Task brief: State how many lines in the records below contain the string "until", and give nothing besides that number.

++++ Excerpted data ++++

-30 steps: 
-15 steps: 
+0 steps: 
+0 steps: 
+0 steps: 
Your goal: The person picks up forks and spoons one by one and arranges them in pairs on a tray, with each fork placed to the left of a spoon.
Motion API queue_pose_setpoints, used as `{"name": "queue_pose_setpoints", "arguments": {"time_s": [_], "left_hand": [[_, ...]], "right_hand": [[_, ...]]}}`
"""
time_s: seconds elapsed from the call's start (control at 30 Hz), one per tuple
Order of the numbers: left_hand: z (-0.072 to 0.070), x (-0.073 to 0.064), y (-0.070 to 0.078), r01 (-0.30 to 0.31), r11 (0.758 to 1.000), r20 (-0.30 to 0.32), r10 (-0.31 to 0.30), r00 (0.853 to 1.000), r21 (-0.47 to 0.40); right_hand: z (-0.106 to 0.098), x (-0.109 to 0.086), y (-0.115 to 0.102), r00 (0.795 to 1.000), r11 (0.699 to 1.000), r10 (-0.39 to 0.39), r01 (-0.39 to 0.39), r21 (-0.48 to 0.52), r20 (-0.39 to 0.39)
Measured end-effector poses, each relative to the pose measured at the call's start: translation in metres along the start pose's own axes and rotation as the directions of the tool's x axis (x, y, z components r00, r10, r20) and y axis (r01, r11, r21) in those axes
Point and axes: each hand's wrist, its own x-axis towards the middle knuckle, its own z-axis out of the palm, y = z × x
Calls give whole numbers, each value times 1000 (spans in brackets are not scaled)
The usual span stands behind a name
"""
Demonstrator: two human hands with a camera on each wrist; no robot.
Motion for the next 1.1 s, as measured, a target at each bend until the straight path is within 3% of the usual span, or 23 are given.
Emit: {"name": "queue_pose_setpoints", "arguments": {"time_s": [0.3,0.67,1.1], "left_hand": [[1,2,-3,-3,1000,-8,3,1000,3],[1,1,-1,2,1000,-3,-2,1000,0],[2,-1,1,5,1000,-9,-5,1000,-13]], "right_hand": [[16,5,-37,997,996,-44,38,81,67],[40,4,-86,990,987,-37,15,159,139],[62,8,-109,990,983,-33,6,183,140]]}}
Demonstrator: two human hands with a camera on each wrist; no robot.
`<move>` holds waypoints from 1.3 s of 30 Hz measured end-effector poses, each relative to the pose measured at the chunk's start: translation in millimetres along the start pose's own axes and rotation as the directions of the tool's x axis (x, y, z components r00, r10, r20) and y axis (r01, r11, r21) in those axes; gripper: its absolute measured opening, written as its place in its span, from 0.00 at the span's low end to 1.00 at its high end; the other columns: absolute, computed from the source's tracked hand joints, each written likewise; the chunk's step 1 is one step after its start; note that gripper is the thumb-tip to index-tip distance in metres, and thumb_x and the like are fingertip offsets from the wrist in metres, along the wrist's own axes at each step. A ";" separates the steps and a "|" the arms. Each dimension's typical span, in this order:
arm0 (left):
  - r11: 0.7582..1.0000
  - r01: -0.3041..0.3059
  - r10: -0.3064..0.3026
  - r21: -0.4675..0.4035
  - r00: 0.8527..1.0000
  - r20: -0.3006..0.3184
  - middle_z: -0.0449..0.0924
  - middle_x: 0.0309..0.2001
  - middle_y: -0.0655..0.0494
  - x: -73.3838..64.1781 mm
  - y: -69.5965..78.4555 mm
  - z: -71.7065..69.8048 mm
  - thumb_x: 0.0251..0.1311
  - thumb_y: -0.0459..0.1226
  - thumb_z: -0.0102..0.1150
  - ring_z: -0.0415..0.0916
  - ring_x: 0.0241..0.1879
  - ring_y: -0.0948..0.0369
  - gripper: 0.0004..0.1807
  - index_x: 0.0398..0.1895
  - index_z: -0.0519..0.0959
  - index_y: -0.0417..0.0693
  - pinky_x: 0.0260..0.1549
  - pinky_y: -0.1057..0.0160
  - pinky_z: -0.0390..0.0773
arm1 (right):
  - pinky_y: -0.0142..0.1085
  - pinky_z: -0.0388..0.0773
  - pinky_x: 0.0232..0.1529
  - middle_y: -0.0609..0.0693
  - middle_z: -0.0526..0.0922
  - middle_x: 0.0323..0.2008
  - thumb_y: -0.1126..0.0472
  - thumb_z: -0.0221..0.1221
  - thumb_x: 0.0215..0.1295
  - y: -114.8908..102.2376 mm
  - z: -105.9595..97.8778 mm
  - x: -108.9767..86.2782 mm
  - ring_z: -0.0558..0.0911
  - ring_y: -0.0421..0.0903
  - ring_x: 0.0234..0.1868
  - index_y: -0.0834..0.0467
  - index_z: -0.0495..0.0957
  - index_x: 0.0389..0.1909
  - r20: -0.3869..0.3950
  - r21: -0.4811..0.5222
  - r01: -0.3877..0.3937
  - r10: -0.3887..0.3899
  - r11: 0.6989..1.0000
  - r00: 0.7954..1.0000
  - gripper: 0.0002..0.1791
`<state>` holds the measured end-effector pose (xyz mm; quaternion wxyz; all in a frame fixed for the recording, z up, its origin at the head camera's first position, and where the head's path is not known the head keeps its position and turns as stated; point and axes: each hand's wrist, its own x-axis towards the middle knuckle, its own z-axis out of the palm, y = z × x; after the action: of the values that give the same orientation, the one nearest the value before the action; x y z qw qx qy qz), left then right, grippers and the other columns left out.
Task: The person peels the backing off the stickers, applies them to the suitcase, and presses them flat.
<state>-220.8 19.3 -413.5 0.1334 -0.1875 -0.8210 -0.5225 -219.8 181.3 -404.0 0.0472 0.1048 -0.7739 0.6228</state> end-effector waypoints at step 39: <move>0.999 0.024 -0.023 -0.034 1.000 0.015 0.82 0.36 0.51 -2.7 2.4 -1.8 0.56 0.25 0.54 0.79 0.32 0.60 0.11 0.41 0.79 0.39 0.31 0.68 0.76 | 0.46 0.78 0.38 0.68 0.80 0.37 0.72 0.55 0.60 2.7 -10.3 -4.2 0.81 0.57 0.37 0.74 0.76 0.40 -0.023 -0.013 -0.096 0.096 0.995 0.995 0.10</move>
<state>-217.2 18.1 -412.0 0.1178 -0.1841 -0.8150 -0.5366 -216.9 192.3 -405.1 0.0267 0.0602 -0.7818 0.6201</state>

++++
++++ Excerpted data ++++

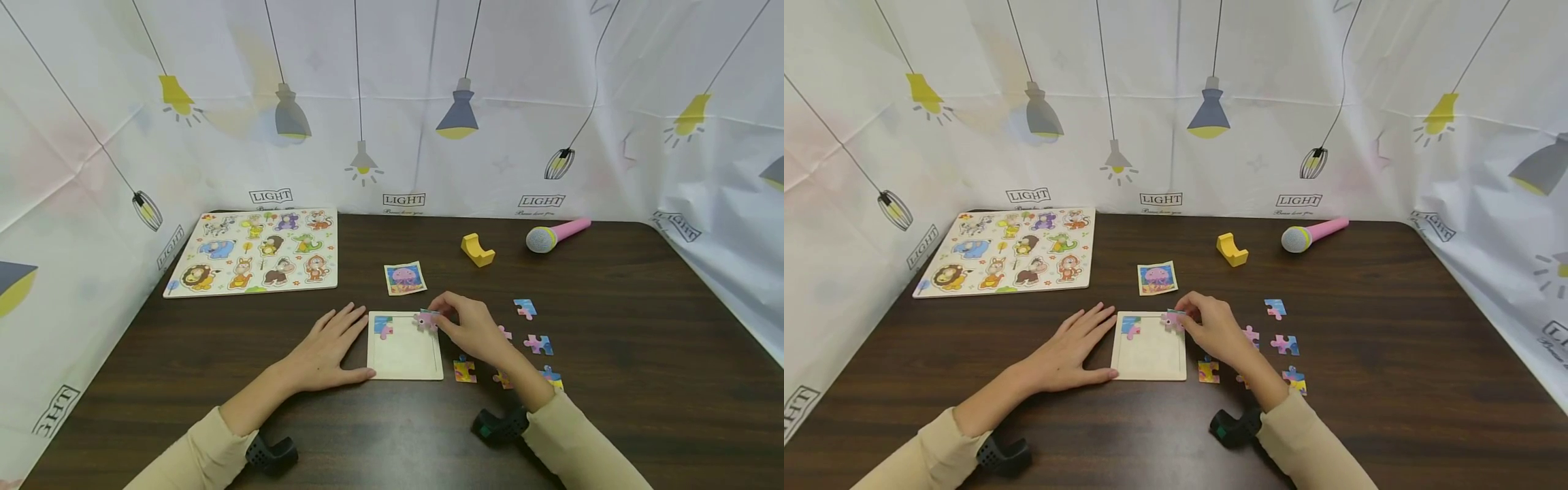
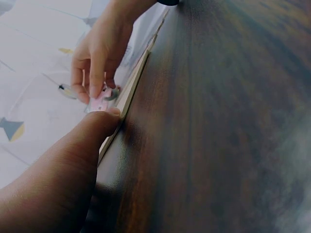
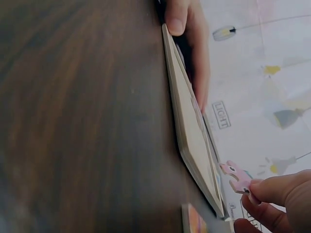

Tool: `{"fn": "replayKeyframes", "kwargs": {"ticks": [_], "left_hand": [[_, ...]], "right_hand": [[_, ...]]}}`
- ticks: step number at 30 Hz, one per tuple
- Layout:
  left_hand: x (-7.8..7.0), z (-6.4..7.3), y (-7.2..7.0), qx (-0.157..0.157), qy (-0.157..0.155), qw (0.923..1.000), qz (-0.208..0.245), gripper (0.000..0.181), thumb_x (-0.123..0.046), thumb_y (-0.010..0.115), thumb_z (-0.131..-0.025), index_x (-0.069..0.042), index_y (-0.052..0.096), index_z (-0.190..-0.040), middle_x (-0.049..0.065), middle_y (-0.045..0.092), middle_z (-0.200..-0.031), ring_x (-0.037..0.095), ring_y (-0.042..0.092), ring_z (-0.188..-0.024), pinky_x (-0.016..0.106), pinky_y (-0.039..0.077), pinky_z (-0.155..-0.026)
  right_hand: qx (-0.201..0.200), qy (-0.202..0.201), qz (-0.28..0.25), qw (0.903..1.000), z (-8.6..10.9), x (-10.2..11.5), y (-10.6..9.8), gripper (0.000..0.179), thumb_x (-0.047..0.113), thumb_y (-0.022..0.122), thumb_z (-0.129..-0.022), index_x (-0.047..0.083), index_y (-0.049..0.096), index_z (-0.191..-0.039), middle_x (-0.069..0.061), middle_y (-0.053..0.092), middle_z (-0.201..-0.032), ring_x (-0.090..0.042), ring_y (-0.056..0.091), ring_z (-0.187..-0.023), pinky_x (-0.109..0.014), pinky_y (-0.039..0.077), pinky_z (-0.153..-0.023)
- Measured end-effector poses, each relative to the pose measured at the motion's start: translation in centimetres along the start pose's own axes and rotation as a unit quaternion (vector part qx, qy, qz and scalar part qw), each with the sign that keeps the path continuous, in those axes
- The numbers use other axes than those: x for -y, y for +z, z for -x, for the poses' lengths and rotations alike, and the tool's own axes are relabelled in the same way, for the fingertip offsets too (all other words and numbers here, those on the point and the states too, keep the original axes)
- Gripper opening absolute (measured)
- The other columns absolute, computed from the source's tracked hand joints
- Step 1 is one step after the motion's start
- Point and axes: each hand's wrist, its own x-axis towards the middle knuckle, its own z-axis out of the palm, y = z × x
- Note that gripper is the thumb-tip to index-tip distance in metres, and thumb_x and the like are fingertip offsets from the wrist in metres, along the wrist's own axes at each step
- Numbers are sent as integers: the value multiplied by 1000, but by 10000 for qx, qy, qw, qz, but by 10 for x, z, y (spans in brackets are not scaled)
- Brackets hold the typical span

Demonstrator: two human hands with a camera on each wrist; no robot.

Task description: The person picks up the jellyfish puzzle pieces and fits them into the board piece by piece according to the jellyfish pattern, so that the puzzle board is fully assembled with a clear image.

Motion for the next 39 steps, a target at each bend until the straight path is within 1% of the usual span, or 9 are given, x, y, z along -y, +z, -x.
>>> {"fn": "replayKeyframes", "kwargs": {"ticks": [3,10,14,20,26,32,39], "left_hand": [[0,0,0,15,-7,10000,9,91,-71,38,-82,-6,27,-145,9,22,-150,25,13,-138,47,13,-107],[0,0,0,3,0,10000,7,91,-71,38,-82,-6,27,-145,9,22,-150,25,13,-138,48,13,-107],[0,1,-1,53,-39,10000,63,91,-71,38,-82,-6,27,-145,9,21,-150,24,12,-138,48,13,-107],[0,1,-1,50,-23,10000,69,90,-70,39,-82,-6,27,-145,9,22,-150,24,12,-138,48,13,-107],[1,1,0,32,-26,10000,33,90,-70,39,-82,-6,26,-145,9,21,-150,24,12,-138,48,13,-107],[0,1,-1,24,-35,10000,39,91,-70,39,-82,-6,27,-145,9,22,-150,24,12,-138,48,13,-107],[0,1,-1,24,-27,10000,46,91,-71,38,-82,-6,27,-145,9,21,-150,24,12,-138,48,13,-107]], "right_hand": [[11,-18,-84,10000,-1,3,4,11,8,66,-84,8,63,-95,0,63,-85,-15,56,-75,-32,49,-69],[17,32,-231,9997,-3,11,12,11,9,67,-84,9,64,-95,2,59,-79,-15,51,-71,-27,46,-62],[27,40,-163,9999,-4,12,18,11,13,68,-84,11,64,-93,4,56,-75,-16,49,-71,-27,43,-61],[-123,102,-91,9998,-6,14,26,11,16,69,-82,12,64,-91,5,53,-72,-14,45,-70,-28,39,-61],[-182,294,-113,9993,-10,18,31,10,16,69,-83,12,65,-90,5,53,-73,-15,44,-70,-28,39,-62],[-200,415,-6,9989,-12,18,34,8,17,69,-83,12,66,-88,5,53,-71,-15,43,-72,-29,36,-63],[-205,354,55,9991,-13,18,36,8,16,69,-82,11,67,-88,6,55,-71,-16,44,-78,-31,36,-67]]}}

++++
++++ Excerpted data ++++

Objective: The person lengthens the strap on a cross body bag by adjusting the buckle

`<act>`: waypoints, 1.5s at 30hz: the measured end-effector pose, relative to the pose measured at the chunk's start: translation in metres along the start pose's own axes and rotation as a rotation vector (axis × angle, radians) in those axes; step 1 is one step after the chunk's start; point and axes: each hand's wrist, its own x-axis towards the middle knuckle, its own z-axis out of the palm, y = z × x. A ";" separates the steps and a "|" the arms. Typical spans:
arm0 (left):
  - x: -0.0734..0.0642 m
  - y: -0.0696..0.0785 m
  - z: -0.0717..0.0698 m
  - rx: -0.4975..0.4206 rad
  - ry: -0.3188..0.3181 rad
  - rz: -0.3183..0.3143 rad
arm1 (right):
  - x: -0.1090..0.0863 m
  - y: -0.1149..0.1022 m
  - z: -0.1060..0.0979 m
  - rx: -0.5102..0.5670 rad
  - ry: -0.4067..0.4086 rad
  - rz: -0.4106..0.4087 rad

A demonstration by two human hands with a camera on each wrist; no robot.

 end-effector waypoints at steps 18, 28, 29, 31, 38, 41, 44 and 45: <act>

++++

Result for this task: 2